- Born: Gerald Maurice Shorts 3 December 1928 Hackney, London, England
- Died: 5 April 1991 (aged 62) Camden, London, England
- Occupation: Television director

= Gerald Blake (director) =

British television director (1928–1991)

Gerald Blake (3 December 1928 – 5 April 1991) was a British television director who worked in drama from the 1960s to the 1980s.

==Early life==
Blake's formative years were spent in the front seats of cinemas. An avid movie fan, he would recreate films by painstakingly drawing frame by frame on rolls of bus tickets, which would be fed through a slit in a cocoa tin. Come the Second World War, the boy found himself bombed out three times and evacuated from the East End of London to Wales.

==Career==
Beginning his career as an actor, Blake appeared in repertory, appearing in productions at Burnham and Farnham before becoming stage director at the New Shakespeare Theatre, Liverpool. In October 1958, he became associate producer at the Theatre Royal, Lincoln. It was here during the presentation of a revue that BBC producer Norman Rutherford was visiting. Impressed by the production, he offered Blake a six-month drama producer's course with the corporation. Starting on 8 May 1962, his training consisted of directing episodes of Dr. Finlay's Casebook and afterwards went on to become a television director.
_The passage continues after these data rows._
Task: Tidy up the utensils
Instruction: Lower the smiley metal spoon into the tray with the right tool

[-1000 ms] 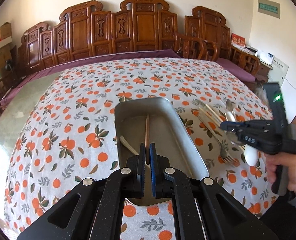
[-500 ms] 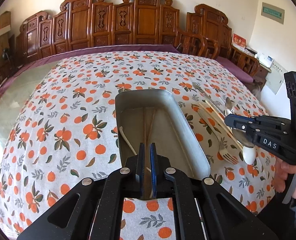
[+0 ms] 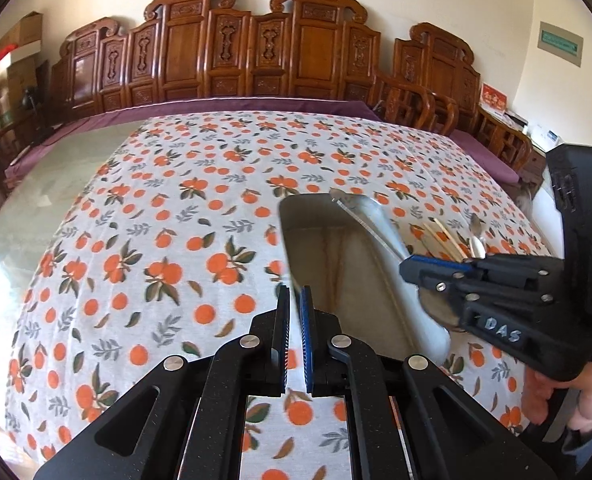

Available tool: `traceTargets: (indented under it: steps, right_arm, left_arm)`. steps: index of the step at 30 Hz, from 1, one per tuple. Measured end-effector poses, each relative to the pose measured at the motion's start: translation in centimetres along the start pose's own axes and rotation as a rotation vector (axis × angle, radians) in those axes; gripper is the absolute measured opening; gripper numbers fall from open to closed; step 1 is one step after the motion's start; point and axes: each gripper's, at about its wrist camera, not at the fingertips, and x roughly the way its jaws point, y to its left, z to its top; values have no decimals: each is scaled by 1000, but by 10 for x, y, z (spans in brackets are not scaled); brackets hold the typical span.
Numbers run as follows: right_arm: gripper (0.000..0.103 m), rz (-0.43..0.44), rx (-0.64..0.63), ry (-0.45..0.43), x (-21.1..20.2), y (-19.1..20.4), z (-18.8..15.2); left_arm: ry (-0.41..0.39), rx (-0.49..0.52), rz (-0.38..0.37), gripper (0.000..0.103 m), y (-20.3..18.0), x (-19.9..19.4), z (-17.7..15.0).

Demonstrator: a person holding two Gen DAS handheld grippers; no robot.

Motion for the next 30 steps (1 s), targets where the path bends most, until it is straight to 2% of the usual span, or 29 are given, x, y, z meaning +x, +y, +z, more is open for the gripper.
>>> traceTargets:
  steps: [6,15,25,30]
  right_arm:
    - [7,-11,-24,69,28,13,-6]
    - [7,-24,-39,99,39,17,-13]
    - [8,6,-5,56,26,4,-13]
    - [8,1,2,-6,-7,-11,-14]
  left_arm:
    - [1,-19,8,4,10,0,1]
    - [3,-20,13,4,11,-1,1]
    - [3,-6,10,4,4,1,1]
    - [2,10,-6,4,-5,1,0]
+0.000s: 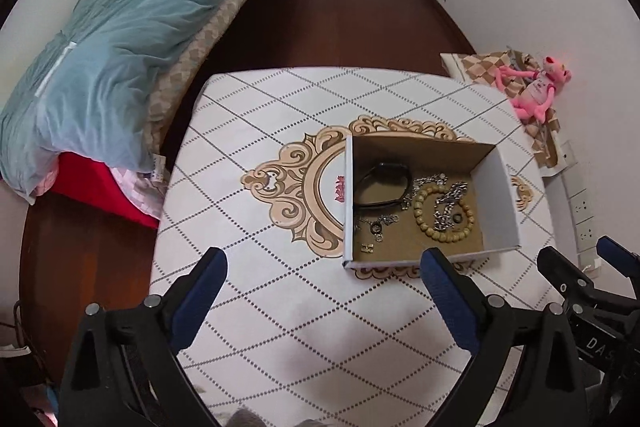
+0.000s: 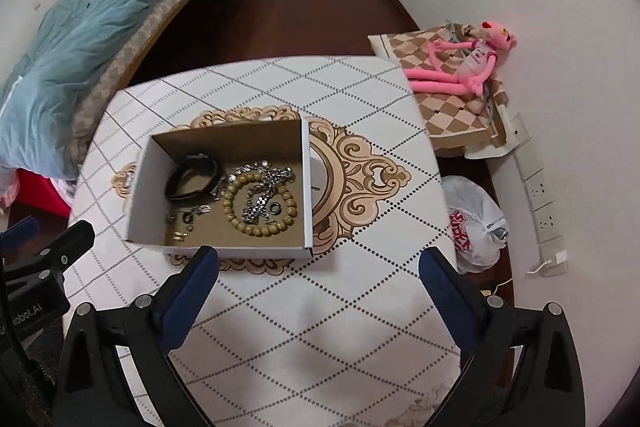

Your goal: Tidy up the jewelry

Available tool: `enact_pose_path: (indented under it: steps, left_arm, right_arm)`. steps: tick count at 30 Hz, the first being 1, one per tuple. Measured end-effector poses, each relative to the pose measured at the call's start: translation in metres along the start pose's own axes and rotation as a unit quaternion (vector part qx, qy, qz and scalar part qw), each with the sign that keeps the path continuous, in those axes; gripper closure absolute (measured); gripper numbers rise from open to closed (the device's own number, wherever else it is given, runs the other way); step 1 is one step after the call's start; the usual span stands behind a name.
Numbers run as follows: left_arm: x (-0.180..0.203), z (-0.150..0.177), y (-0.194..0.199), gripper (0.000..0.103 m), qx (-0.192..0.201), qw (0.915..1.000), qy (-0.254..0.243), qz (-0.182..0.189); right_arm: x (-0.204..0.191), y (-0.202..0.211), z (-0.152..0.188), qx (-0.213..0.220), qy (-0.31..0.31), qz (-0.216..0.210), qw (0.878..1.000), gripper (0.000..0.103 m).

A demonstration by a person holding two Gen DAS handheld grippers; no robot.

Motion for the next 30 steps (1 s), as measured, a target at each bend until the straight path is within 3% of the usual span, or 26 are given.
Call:
enact_pose_path:
  steps: [15, 30]
  left_arm:
    - [-0.007, 0.043, 0.137, 0.004, 0.092, 0.9957, -0.008, 0.009]
    - [-0.006, 0.070, 0.208, 0.004, 0.122, 0.9922, -0.004, 0.024]
  right_arm:
    - [0.001, 0.153, 0.049, 0.107, 0.000, 0.001, 0.994, 0.002]
    - [0.004, 0.256, 0.085, 0.178, 0.002, 0.015, 0.984, 0.000]
Point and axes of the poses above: each gripper's, at about its wrist camera, not at the fingertips, and y roughly against the way its jaws point, x to its right, z to its underside, the point moved 2 cm from there along -y, roughly the way its jaws point, and after that the axes turned 8 degrees about -x, right-handed, at the moved point
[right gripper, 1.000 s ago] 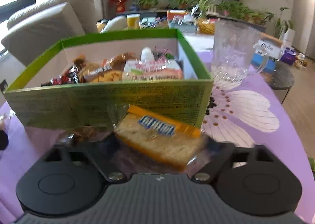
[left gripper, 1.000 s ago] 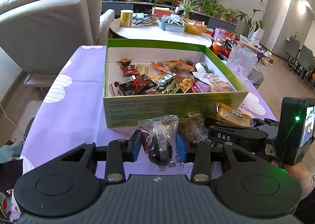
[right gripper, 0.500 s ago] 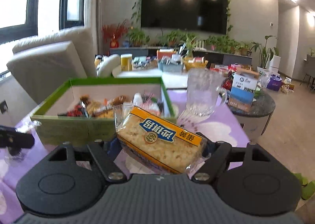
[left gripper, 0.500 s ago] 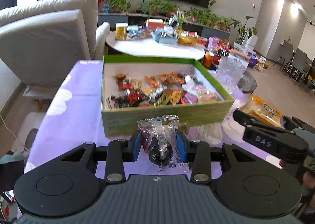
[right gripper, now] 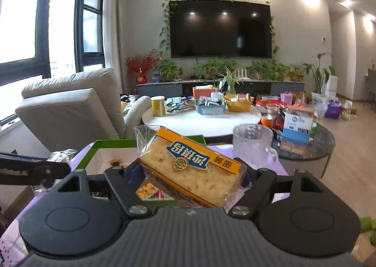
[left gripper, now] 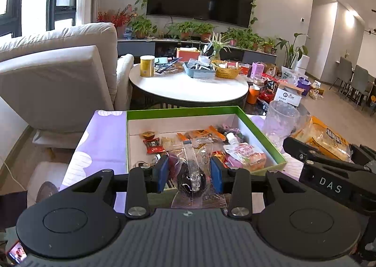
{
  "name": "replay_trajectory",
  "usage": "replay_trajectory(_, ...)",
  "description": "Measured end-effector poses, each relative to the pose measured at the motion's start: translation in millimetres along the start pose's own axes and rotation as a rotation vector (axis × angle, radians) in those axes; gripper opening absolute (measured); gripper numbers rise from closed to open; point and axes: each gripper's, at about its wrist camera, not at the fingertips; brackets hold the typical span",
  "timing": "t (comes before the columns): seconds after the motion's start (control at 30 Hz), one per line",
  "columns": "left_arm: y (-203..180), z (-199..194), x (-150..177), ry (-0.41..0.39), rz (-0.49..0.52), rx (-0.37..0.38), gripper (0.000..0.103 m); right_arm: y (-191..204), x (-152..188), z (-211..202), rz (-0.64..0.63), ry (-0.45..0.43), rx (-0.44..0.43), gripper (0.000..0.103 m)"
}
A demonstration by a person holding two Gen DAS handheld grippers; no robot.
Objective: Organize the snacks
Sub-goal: 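Lift both snacks over the box and release them inside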
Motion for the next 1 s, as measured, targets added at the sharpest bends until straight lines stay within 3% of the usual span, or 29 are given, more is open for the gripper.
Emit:
replay_trajectory(0.17,13.0,18.6,-1.2,0.014,-0.038,-0.019,0.035,9.4,-1.4,14.9,-0.008,-0.006,-0.017,0.047)
replay_trajectory(0.47,31.4,62.2,-11.2,-0.042,-0.079,-0.024,0.035,23.7,-2.0,44.7,-0.009,0.019,-0.034,0.047)
replay_trajectory(0.87,56.6,107.3,-14.5,0.031,-0.056,-0.027,0.036,48.3,-1.9,76.0,-0.027,0.053,-0.024,0.047)
replay_trajectory(1.0,52.0,114.9,-5.5,0.068,-0.022,-0.023,0.042,52.1,0.2,86.9,-0.018,0.083,-0.021,0.047)
Point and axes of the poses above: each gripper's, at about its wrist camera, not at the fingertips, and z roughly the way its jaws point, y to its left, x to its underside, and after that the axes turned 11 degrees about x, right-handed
His numerous credits include The Gentle Touch, The Omega Factor (the episode "After-Image"), Blake's 7 (the episodes "The Harvest of Kairos" (1980) and "Death-Watch" (1980) from the third series), Survivors (three episodes from the first series), The Onedin Line, Out of the Unknown, Doctor Who (the stories The Abominable Snowmen (1967) and The Invasion of Time (1978)), Super Gran, Compact, Z-Cars, Mr. Palfrey of Westminster, and Coronation Street.

== Personal life ==
In 1956, Blake married the actress Sally Wyndham Davies. Whilst together in Lincoln, they had a son, Adam James in 1960. By 1978, their marriage was in trouble and agreed on a trial separation. Within three weeks though, Blake had moved as a lodger into the home of friend Jill Gascoine's (having known each other since working together on an episode of Softly, Softly: Task Force) place as a lodger. Subsequently, he left his wife and children for Gascoine but the divorce did not come through until May 1983. Not long afterwards, Blake and Gascoine parted amicably after she had fallen for a younger man, actor Alfred Molina.